_TASK REQUIREMENTS_
Copy out the whole listing exactly as given. Skip the pictures.

━━━━━ DATASET CONTENT ━━━━━

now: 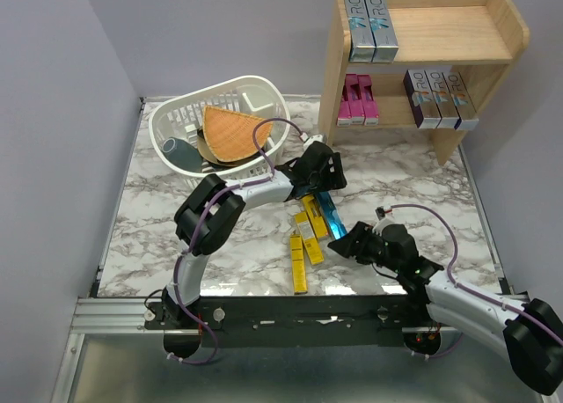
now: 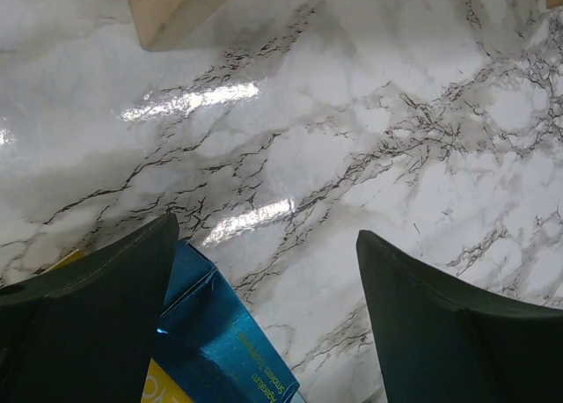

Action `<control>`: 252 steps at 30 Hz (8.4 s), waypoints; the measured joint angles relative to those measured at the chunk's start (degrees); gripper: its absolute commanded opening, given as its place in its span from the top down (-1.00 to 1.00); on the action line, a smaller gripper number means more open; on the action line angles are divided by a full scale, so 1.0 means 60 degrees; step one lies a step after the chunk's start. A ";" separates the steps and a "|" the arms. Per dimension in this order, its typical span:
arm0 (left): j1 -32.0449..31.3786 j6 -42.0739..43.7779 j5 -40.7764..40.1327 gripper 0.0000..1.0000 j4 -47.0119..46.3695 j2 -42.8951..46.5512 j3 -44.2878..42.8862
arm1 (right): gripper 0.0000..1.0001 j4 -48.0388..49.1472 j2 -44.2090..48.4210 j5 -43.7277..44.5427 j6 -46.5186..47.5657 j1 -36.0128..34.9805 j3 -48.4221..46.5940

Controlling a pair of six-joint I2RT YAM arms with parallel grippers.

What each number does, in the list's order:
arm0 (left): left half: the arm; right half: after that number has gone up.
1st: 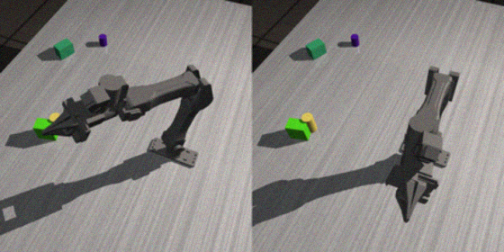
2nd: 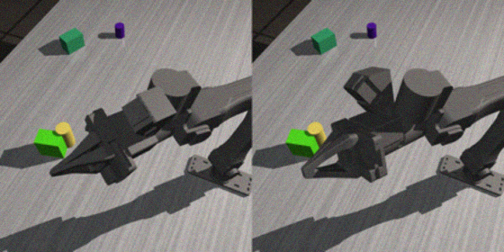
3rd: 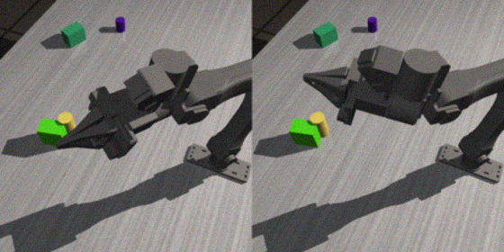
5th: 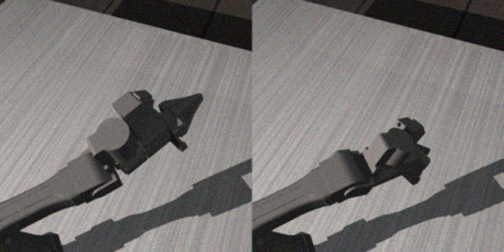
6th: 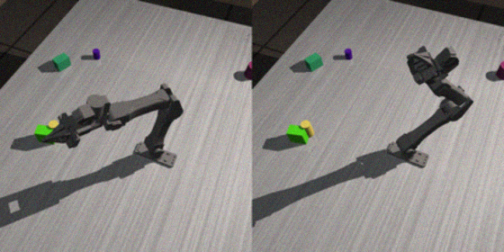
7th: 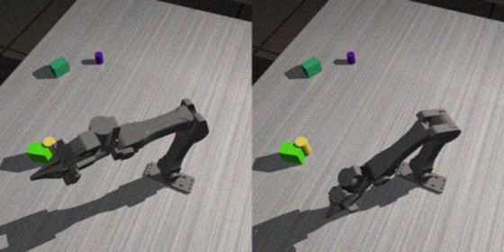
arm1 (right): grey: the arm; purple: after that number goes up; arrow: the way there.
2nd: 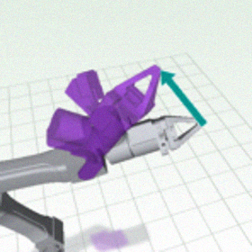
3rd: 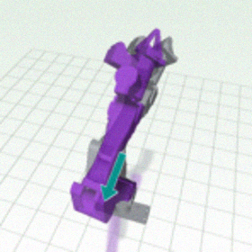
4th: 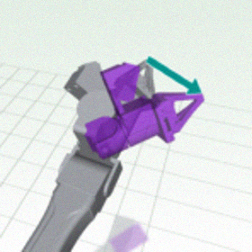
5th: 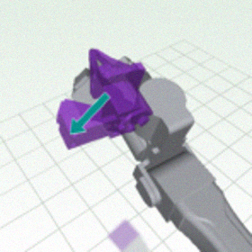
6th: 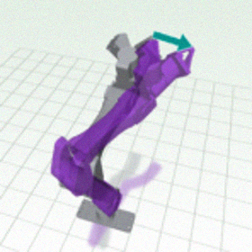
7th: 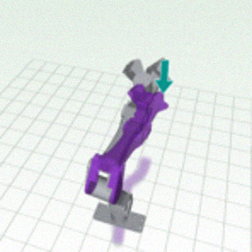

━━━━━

_SOLUTION TO THIS TASK_
now: 
now: 

Action `<control>`: 252 steps at 30 Hz (8.4 s), waypoints; the measured joint angles relative to those measured at the chunk's start (degrees); gripper: its absolute commanded opening, given as its place in its span from the top down (-1.00 to 1.00); on the action line, a smaller gripper number means more open; on the action line angles are divided by a full scale, so 1.0 means 60 degrees; step one lies a step after the chunk's start. A ";" separates the steps and a "|" the arms. Per dimension in this order, its typical span:
arm0 (left): j1 -32.0449..31.3786 j6 -42.0739..43.7779 j5 -40.7764..40.1327 gripper 0.0000..1.0000 j4 -47.0119..46.3695 j2 -42.8951..46.5512 j3 -44.2878..42.8862
arm1 (right): gripper 0.0000..1.0001 j4 -48.0388..49.1472 j2 -44.2090..48.4210 j5 -43.7277..44.5427 j6 -46.5186..47.5657 j1 -36.0128..34.9805 j3 -48.4221..46.5940

Controlling a pair of six-joint I2RT YAM arms with parallel grippers.

What each number does, in the list's order:
arm0 (left): left half: the arm; right half: after that number has gone up.
1st: 
2nd: 
3rd: 
5th: 
6th: 
7th: 
arm1 (right): grey: the arm; purple: after that number goes up; arrow: the way there.
2nd: 
3rd: 
4th: 
5th: 
6th: 
7th: 

No additional output is needed.